Thomas attended Monday's White House summit along WFP staff and AFGE Council 216 President Gabrielle Martin, who represents employees at the Equal Employment Opportunity Commission.
EEOC was ranked last among midsized agencies for "work-life balance" in the 2013 Best Places to Work in the Federal Government report, which is based on a survey of federal employees.
Martin said EEOC's poor record is particularly disheartening given the agency's mission of ensuring a discrimination-free workplace and the fact that women compose 63% of EEOC's workforce, Martin said.
"It was so energizing to hear public- and private-sector leaders, including the president, talk about 21st century workplace issues that really make a difference to working families. However, it remains disheartening that EEOC, the federal government's 'model employer,' resists improving work-life balance for its own employees," Martin said.
EEOC has resisted attempts by the union to expand the agency's telework program, even though the agency previously approved adding an extra day of telework every two weeks for bargaining unit employees when negotiating a new collective bargaining agreement.
"EEOC needs to comply and stop its nonsensical battle against adding one day of telework every two weeks. This will be the first expansion in 15 years. Like President Obama said at the summit, 'Twenty-first century families deserve a 21st century workplace.'"
During the summit, First Lady Michelle Obama said the federal government would start leading by example. Martin said EEOC talks a good game about workplace flexibilities but hasn't applied that to its own workforce.

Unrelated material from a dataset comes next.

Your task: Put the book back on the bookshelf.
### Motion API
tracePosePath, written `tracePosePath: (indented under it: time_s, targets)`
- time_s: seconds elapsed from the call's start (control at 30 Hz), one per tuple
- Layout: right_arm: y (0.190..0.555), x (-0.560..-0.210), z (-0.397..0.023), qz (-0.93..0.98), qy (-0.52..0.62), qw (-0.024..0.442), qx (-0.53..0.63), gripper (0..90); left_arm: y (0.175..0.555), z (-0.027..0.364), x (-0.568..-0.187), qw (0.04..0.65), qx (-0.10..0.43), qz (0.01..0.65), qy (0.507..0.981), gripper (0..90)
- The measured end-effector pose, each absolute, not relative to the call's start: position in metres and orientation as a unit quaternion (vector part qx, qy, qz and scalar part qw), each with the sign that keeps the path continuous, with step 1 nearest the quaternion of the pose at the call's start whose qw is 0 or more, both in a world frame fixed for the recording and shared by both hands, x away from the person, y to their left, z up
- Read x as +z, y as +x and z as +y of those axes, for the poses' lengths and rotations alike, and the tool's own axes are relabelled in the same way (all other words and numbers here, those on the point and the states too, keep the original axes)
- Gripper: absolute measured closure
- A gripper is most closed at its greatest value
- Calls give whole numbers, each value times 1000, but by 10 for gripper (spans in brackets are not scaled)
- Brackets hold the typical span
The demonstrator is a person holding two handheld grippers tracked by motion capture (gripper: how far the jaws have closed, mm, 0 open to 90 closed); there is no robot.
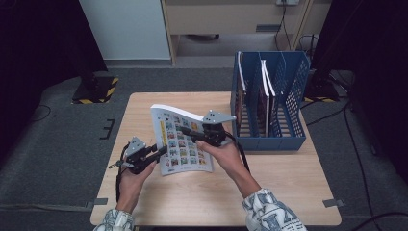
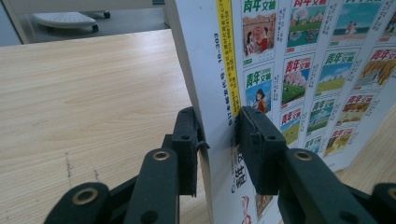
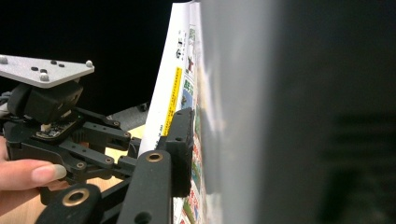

"Telework is good for hiring and retaining talented employees, for the environment, for productivity, for space savings, and for hiring and retaining disabled workers. Enhancing telework helps EEOC meet all of these goals. It is stunning that EEOC wants to limit telework," she said.
The American Federation of Government Employees (AFGE) is the largest federal employee union, representing 670,000 workers in the federal government and the government of the District of Columbia.